Interpretation: One dose of BNT162b2 vaccine reduced risk of SARS-CoV-2 infection for at least 90 days in CA aged 12-17 years. Vaccine protection varied for SARS-CoV-2 variant type (lower for Omicron than Delta variant), and was enhanced by pre-vaccination SARS-CoV-2 infection. Severity of COVID-19 presentation after vaccination was generally milder, although unvaccinated CA also had generally mild disease. Overall, vaccination was well-tolerated.

Funding: UK Government Department of Health and Social Care, Chronic Disease Research Foundation, The Wellcome Trust, UK Engineering and Physical Sciences Research Council, UK Research and Innovation London Medical Imaging & Artificial Intelligence Centre for Value Based Healthcare, UK National Institute for Health Research, UK Medical Research Council, British Heart Foundation and Alzheimer's Society, and ZOE Limited.

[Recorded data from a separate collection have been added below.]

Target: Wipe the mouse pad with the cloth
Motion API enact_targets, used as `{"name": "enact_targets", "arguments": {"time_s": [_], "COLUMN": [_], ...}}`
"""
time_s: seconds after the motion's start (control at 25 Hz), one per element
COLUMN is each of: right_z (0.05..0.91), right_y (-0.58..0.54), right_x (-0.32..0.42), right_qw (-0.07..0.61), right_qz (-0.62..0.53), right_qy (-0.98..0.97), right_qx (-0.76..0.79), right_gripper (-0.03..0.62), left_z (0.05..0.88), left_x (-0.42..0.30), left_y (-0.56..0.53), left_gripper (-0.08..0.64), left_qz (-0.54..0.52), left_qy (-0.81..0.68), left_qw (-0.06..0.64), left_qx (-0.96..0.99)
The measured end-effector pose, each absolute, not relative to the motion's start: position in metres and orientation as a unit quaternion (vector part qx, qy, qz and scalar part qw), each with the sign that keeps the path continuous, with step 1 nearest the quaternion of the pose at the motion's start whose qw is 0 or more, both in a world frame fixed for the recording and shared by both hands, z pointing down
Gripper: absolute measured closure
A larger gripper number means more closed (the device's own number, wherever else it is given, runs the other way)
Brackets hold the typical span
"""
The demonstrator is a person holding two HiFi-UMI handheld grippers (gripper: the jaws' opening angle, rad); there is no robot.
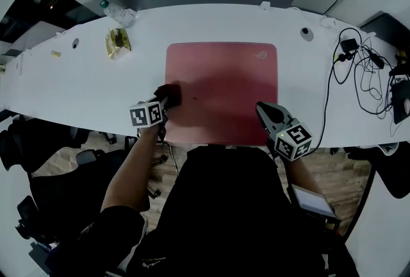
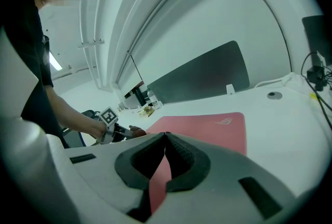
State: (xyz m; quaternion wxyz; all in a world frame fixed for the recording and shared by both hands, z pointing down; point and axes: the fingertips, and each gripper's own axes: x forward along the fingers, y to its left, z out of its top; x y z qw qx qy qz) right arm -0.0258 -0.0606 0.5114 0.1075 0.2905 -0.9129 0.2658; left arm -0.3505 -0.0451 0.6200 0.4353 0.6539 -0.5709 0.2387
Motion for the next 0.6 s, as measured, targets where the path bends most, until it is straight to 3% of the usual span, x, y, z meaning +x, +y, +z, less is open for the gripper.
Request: {"name": "enact_targets", "arguments": {"time_s": [0.6], "right_z": [0.508], "right_y": [-0.052], "right_x": [-0.043], "right_qw": [0.114], "right_qz": [0.261], "right_qy": [-0.901], "right_qx": [0.328], "right_gripper": [0.566], "left_z": [0.593], "left_x": [-0.404], "left_y": [-0.073], "left_gripper": [0.476], "left_qz": [0.259], "left_qy": [-0.609], "left_qw": [0.347], "left_qx": [0.665]}}
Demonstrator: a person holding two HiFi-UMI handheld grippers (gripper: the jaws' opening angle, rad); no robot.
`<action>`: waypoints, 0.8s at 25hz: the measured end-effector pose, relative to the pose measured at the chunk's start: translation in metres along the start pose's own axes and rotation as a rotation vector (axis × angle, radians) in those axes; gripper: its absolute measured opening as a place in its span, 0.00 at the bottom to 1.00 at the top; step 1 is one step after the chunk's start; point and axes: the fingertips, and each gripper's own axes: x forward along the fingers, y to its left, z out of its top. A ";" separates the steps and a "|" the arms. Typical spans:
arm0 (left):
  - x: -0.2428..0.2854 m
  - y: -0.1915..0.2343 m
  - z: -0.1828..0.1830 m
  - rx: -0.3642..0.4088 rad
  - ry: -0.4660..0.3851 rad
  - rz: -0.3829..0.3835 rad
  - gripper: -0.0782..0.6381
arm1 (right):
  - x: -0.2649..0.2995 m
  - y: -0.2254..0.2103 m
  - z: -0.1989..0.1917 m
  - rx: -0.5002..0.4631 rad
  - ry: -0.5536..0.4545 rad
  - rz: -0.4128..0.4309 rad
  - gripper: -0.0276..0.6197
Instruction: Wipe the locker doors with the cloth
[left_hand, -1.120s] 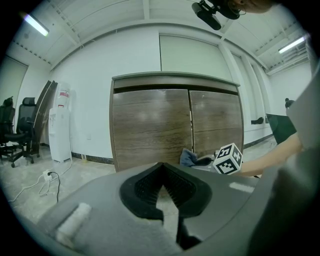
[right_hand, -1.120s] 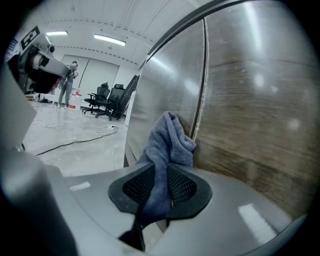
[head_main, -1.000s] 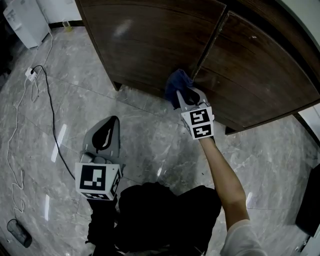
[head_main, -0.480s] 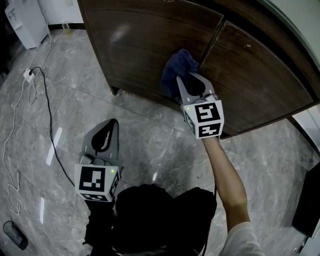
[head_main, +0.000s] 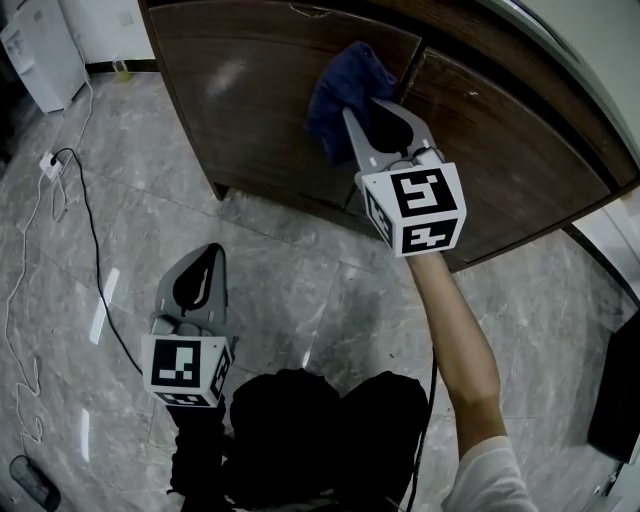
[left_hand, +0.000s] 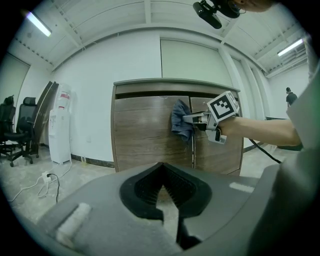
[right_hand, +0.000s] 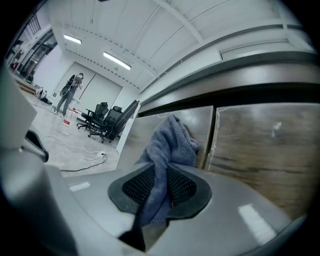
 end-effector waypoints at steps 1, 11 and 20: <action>-0.001 0.001 0.000 -0.001 -0.001 0.002 0.11 | 0.000 -0.002 0.007 -0.001 -0.010 -0.003 0.17; -0.002 0.004 0.002 -0.011 -0.002 0.004 0.11 | 0.001 -0.019 0.065 -0.011 -0.105 -0.041 0.17; -0.003 0.009 -0.006 -0.013 0.002 0.011 0.11 | 0.010 0.003 0.026 -0.033 -0.056 -0.028 0.17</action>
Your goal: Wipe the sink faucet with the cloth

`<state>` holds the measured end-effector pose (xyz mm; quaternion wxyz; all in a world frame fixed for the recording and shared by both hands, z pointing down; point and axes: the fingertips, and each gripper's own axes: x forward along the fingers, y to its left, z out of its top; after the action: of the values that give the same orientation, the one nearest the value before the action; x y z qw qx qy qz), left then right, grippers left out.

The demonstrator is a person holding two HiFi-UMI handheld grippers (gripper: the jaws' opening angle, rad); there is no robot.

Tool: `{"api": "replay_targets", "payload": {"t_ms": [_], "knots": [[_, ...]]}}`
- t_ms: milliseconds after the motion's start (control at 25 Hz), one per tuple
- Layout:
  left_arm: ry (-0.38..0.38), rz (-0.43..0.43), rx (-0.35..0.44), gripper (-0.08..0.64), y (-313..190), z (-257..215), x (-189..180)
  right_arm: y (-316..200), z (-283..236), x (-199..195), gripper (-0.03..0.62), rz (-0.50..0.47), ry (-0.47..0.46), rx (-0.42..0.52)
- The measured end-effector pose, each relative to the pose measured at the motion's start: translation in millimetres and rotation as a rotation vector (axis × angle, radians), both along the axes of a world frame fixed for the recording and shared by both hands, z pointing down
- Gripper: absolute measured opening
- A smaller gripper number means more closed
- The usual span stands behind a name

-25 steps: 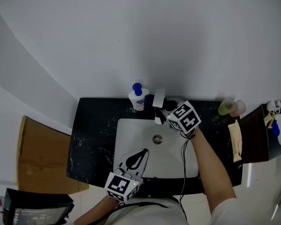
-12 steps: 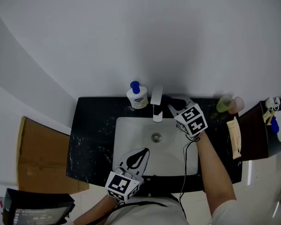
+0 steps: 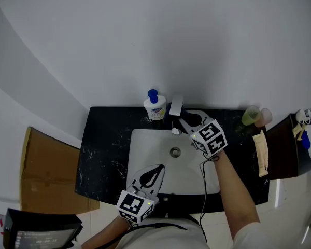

Keywords: BNT162b2 vaccine effectiveness; BNT162b2, Comirnaty SARS-CoV-2 vaccine (BioNTech, Pfizer); CA, Children and adolescents; COVID-19 vaccination; KCL, King's College London; LFAT, Lateral flow antigen test; OR, Odds Ratio; PCR, Polymerase chain reaction; Paediatrics; SARS-CoV-2 vaccination; SARS-CoV-2 vaccination in children; SARS-CoV-2, Severe acute respiratory syndrome‐related coronavirus 2; UK, United Kingdom of Great Britain and Northern Ireland.

Figure 1

Flowchart of participants according to inclusion and exclusion criteria for this study. Entire cohort is given first, before subdivision into vaccinated and unvaccinated CA. Note here the two age groups had differing time periods for data consideration (adolescents aged 16–17 years: able to receive vaccination after August 4, 2021; children aged 12-15 years: able to receive vaccination after September 18, 2021). Further subdivision provides numbers of individuals for periods of Delta and Omicron variant predominance in UK. Considered time frames for Delta and Omicron variant predominance were not contiguous; thus, numbers of CA within each time frame do not sum to numbers across the entire study period. Not valid result = test result proxy-reported as “failed test” or “still waiting”. Irregular logging = proxy-reporting with intervals of more than 7 days between proxy-reports during illness. PCR – polymerase chain reaction. LFAT – lateral flow antigen test.

Figure 2

Survival analysis: Kaplan-Meier plots showing probability of reporting no positive result when tested for SARS-CoV-2 infection over time, for vaccinated and unvaccinated CA without prior SARS-CoV-2 infection, during periods of Delta (left panel) and Omicron (right panel) variant predominance.

Figure 3

Survival analysis: Kaplan-Meier plots showing the probability of reporting no positive result at tests for SARS-CoV-2 infection over time for vaccinated CA with or without SARS-CoV-2 infection prior to vaccination, during periods of Delta (left panel) and Omicron (right panel) variant predominance.

Figure 4

Illness profile in vaccinated and unvaccinated CA testing positive for SARS-CoV-2 during periods of Delta (top panels) and Omicron (bottom panels) variant predominance, in previously SARS-CoV-2-naÿve children (left panels) and adolescents (right panels). Asymptomatic CA are included in this figure.

Figure 5

Odds ratios for symptom prevalence in vaccinated vs. unvaccinated CA first testing positive for SARS-CoV-2 during periods of Delta (left) and Omicron (right) variant predominance. Vaccinated CA had no reported SARS-CoV-2 infection prior to vaccination. Asymptomatic CA testing positive for SARS-CoV-2 are included in the computation. Red colour encodes significant p-values after false discovery rate correction (alpha =0.05).

Figure 6

Proportion of CA aged 12 to 17 years old, separated by age group, reporting vaccine side-effects after one dose of BNT162b2. Left panels: local symptoms at the arm of injection within 7 days; right panels: systemic symptoms presenting within the same 7 days. Data for children aged 12-15 years are shown in upper panels and for adolescents aged 16-17 years in lower panels.